Rosita andava bene a scuola, dove aveva concluso l’anno scolastico con ottimi voti, era impegnata come educatrice nel centro estivo della sua parrocchia, aveva una famiglia normale, con genitori e un fratello, maturando nella stessa scuola. Cosa succeda nella mente e nel cuore di una ragazza così è difficile da dire: e il gesto rimarrà sempre enigmatico e di complicatissima definizione; di fronte ad esso, come per Pavese, viene più naturale il silenzio e un profondo rispetto.
Anche per questo la notizia di ieri, rimbalzata sugli organi di stampa, soprattutto locali, ha fatto più che mai trasalire: i genitori di Rosita sono stati denunciati per istigazione al suicidio e maltrattamenti in famiglia, e sono ora sotto indagine per opera della procura di Forlì. Una lettera della ragazza, trovata nello zainetto lasciato sul tetto della scuola, ha portato gli inquirenti a questa decisione. Vi si parla di proibizioni ripetute a frequentare gli amici e anche di continuare gli studi in Cina, secondo un desiderio della ragazza stessa. Forse di un voto al di sotto delle aspettative. Questo è bastato perché iniziassero le indagini, con tanto di perquisizioni in casa e sequestro di scritti e computer.
Anche stando a tutte le ragioni riportate dalla stampa, c’è qualcosa di macroscopico e sproporzionato nell’avvio di una simile azione legale ed è impossibile non pensare ai genitori che, assieme al colpo di quello che è il più grande dolore del mondo, la perdita di una figlia, ora dovranno vivere il calvario di un’indagine e forse un processo che li inchioderà per anni.

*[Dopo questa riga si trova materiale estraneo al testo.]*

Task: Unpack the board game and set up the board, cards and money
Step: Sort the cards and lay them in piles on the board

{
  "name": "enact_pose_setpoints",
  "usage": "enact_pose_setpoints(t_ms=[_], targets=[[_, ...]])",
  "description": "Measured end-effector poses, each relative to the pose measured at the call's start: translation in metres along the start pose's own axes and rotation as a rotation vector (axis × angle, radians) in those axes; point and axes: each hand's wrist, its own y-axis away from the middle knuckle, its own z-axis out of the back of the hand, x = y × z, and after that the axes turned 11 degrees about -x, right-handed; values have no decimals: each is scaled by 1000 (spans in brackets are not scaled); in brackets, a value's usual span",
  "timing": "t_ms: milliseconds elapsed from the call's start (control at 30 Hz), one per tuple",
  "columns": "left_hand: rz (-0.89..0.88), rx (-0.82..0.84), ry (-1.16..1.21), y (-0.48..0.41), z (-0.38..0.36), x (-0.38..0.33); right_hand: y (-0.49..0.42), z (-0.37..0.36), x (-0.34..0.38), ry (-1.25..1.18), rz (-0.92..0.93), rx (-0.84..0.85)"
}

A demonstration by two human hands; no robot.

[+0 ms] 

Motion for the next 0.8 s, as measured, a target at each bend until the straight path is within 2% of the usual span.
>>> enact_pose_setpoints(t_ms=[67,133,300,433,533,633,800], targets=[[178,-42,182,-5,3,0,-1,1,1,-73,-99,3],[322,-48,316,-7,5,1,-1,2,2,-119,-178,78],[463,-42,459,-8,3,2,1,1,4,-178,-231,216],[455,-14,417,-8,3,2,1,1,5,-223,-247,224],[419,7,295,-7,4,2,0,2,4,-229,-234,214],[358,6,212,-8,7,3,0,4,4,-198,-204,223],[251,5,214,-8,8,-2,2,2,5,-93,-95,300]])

Dovranno difendersi dalla morte della loro figlia, non è assurdo? Mettiamo pure che sia comprovata la loro severità: può bastare a renderli colpevoli assoluti, aggravando un senso di colpa che già staranno provando in maniera sterminata e terribile, come tutti i genitori a cui è accaduta una tragedia del genere (e sono molti: nei due soli mesi estivi di uno degli anni scorsi in Italia si sono tolti la vita una settantina di ragazzi delle scuole superiori)?

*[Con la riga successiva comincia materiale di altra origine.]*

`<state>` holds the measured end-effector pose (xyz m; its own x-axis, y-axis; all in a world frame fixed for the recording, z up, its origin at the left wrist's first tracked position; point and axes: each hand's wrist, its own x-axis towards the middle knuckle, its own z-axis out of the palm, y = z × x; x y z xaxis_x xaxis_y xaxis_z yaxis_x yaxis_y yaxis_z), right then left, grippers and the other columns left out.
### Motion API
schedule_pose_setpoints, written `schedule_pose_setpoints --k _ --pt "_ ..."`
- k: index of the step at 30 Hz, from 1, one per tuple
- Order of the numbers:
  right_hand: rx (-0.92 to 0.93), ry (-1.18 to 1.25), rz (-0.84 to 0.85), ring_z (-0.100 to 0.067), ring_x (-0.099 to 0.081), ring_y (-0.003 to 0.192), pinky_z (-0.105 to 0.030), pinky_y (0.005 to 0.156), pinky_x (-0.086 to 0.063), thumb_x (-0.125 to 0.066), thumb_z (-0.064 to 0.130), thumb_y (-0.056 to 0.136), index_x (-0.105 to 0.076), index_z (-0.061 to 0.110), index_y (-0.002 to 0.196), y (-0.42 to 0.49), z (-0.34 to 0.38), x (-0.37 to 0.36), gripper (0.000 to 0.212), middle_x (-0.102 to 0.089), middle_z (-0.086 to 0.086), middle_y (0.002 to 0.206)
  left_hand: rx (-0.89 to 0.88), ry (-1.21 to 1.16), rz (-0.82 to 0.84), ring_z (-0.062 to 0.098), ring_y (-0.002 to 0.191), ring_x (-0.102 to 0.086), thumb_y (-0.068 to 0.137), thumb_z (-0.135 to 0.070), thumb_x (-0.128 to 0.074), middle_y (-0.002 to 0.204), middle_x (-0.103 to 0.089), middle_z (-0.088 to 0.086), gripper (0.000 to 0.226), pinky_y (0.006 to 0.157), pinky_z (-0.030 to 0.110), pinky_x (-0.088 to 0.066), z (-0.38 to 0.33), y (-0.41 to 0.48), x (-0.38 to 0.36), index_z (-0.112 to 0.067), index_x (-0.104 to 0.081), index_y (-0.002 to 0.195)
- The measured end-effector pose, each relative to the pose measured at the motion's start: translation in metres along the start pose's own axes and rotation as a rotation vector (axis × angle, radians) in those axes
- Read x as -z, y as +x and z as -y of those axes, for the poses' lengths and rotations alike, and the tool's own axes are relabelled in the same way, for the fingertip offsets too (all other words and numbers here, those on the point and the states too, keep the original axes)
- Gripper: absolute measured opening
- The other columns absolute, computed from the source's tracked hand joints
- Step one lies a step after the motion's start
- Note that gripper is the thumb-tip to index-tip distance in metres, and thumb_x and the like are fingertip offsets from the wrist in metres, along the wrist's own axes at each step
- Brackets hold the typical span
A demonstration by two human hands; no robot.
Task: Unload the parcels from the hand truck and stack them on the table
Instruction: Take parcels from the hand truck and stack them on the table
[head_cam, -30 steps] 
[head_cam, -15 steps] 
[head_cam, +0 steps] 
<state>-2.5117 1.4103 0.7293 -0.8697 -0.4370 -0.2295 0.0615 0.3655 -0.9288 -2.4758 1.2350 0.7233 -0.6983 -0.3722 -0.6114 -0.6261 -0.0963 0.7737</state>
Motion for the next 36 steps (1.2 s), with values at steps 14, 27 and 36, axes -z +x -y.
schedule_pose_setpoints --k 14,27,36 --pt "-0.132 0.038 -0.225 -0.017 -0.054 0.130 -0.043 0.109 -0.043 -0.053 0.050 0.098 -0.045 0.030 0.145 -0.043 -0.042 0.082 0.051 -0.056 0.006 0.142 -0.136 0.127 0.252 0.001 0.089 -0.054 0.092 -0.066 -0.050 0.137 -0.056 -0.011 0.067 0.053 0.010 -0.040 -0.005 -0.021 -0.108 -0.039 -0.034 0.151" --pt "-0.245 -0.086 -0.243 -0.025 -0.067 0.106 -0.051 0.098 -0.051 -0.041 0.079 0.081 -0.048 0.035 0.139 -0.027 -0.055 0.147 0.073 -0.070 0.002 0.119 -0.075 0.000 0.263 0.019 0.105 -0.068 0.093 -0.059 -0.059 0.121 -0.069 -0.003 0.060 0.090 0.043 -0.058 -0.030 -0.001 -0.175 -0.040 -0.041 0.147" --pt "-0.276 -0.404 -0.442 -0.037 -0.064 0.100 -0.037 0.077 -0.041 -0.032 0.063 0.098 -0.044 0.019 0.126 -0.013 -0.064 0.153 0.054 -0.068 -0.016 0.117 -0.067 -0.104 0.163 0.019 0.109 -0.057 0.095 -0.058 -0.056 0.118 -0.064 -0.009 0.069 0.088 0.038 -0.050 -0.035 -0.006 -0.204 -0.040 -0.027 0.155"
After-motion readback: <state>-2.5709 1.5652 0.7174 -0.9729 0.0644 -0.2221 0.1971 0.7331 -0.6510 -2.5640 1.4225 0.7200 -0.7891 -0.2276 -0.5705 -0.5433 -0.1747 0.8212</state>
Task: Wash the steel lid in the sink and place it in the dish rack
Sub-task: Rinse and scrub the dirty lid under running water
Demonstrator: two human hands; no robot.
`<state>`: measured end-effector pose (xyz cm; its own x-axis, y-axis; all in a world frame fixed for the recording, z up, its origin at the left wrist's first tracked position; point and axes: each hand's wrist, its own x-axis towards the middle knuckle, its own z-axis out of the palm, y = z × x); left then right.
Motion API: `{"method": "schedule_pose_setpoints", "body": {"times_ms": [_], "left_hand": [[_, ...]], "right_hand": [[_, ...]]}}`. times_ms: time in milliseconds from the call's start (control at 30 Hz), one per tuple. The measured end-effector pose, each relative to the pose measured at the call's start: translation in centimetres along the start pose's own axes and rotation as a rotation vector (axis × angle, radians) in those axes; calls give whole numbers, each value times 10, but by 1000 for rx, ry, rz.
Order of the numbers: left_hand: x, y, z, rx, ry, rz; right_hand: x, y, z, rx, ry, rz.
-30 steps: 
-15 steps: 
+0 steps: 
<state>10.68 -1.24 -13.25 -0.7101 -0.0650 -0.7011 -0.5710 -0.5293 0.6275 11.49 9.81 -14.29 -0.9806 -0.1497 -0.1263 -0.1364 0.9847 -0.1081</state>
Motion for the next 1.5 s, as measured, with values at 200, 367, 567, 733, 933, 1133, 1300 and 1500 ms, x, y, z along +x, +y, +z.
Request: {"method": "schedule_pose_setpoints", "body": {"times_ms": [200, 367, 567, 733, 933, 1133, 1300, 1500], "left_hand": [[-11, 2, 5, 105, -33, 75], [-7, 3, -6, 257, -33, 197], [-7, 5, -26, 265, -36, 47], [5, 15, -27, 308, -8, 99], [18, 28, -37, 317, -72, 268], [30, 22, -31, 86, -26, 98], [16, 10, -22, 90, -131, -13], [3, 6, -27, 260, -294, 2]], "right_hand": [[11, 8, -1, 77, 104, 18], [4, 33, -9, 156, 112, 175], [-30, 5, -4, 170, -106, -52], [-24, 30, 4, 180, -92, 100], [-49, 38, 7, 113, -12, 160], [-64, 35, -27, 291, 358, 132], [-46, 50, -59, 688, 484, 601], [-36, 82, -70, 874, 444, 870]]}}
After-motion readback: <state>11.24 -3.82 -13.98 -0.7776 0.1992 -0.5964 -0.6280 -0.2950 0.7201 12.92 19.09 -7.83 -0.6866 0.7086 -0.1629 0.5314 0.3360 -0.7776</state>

Non conosciamo Rosita e la sua famiglia. Ma oggi qualsiasi genitore vive l’esperienza che sto per dire. Sembra di abitare un mondo in cui tutto pare organizzato a rendere i nostri figli fragili, volubili, instabili, sul baratro di scelte tremende. Molti bevono e si drogano, e non sanno neanche il perché. Mai come oggi l’adolescenza è una lotta con la morte. I ragazzi sanno oscuramente di desiderare per sé cose grandi, e ricevono sciocchezze, senza ormai neppure avere le parole e le categorie per esprimere quel grande desiderio che hanno; scelgono come significato assoluto dell’esistenza un particolare, spesso somigliante a una fuga (studiare in Cina!), e paiono non vedere tutte le cose che ci affanniamo a dare loro, forse troppe e sconnesse. Non sanno avere speranza; sono affascinati dalla durezza e dal torbido, quando vorrebbero segretamente amore e limpida amicizia. Danno agli affetti e all’impegno, ad esempio nello studio, un senso che è senza orizzonte, limitato a traguardi assolutamente inadeguati all’oscura sete del loro cuore: il voto!
E tutto ciò che abbiamo preparato per loro, la cosiddetta società, li spinge proprio in quella direzione, togliendo loro persino le parole per esprimere la grandezza delle loro aspirazioni, attraverso strumenti apparentemente affascinanti e tecnologicamente modernissimi, creando così una sensazione di vuoto e impotenza anche in coloro che fanno il mestiere oggi più difficile del mondo e che, statistiche alla mano, sempre meno vogliamo fare: i genitori.